Une chute spectaculaire qui attire les investisseurs

Reste que la chute spectaculaire des prix sur le littoral attire les investisseurs étrangers. Selon la banque d'Espagne, les achats réalisés par les étrangers ont progressé de 12 % au deuxième trimestre 2012 par rapport à 2011, à période comparable. Car à côté de la clientèle traditionnelle allemande, britannique et hollandaise s'invitent les Russes et les Asiatiques qui règlent les achats paiement comptant. «Cet afflux d'une nouvelle clientèle pourrait momentanément enrayer la spirale baissière des prix», reconnaît Laurent Demeure, de Coldwell Banker France et Monaco. Et de conseiller: «Les acheteurs ayant encore le beau rôle doivent faire une offre agressive.» Pas question pour autant de se positionner n'importe où, conseille ce même professionnel: il faut toujours acheter là où il y a des liquidités et donc là où il existe une demande internationale qui permettra de revendre rapidement sans trop de perte. Il faut donc que l'acquéreur ou l'investisseur se focalise sur les «spots» que sont des stations reconnues ou des quartiers résidentiels de stations, ce qui induit aussi une desserte par aéroport international mais aussi et surtout le choix d'un bien de qualité. Et pour humer le marché, rien de tel que d'aller voir sur place, y vivre quelques jours, prendre connaissance du marché via les agences ou les banques.
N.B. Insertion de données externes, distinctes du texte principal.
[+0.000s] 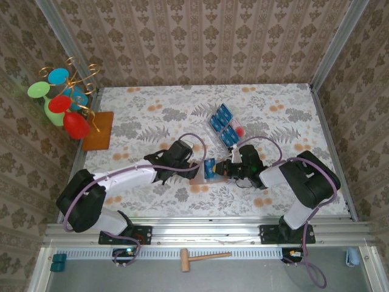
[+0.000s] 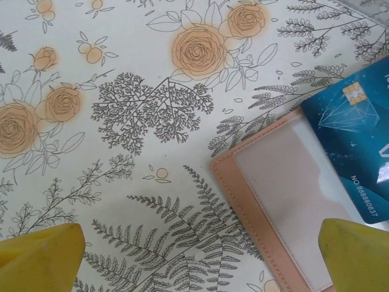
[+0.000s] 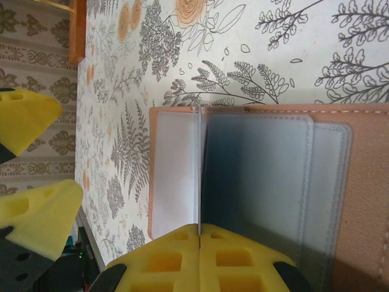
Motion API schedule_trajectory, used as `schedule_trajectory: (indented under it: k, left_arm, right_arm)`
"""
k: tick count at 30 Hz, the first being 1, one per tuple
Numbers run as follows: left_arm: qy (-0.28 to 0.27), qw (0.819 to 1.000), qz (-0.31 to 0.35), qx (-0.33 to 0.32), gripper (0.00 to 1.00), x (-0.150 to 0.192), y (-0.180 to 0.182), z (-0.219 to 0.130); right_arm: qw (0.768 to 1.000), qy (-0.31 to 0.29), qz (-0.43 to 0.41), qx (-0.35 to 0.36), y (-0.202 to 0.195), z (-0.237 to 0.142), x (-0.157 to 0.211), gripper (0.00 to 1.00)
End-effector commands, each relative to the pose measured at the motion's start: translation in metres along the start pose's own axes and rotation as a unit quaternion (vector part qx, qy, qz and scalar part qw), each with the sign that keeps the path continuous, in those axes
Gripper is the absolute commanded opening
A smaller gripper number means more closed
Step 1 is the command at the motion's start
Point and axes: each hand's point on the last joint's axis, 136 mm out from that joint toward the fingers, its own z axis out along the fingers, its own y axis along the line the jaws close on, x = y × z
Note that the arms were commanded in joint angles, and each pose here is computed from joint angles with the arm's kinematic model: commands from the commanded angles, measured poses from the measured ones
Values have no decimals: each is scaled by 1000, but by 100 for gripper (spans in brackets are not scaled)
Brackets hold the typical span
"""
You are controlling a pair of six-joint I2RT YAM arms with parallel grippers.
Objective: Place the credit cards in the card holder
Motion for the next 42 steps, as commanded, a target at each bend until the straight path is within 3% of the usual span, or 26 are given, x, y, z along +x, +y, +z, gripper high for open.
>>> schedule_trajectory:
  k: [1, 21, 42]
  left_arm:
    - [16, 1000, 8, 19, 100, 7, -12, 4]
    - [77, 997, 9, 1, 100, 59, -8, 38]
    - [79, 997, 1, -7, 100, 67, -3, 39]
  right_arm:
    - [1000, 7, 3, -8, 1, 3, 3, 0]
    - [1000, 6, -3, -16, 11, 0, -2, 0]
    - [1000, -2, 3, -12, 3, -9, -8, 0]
Mettre toutes les chances de son côté

Acheter en Espagne à bas prix ne signifie pas pour autant accepter n'importe quoi. Les constructions dans des immeubles encore non achevés, en seconde ou troisième ligne, mais visibles dès que l'on sort en mer, sont à bannir d'emblée. Manifestement, le crédit promoteur a fait défaut et l'immeuble n'est pas prêt d'être fini. Attention aussi à l'immeuble achevé mais pas forcément occupé. Le contrat de vente doit mentionner que les charges à payer sur ce lot ne concernent que ce lot et qu'en cas de non-vente du reste de l'immeuble, la banque ou le promoteur se portent garant de la facture charges. Des stipulations qui méritent le recours à un avocat, qui va s'assurer aussi que la licence de fin de travaux a été délivrée par la mairie, que les taxes et les charges sont à jour... L'homme de loi va aussi faire le point sur la fiscalité. La taxe foncière est de 3 à 4 fois inférieure à celle pratiquée en France, même si les non-résidents doivent une taxe foncière supplémentaire de 1,1 %. Au cas où le bien est loué sporadiquement, la fiscalité appliquée est de 24 % sur les revenus locatifs perçus en Espagne. L'impôt sur les plus-values est de 21 %, mais, pour le moment, elles ne sont pas à l'ordre du jour. Ne pas négliger non plus le recours à un architecte, qui joue le rôle d'intermédiaire entre l'acquéreur et le vendeur ; il évaluera le bien mais aussi les travaux de rénovation à effectuer pour les biens des années 80, ainsi que le coût des charges. «Un cadrage nécessaire à la réussite de l'opération et qui mérite des frais annexes d'avocat et d'architecte», résume Nicolas Tarnaud.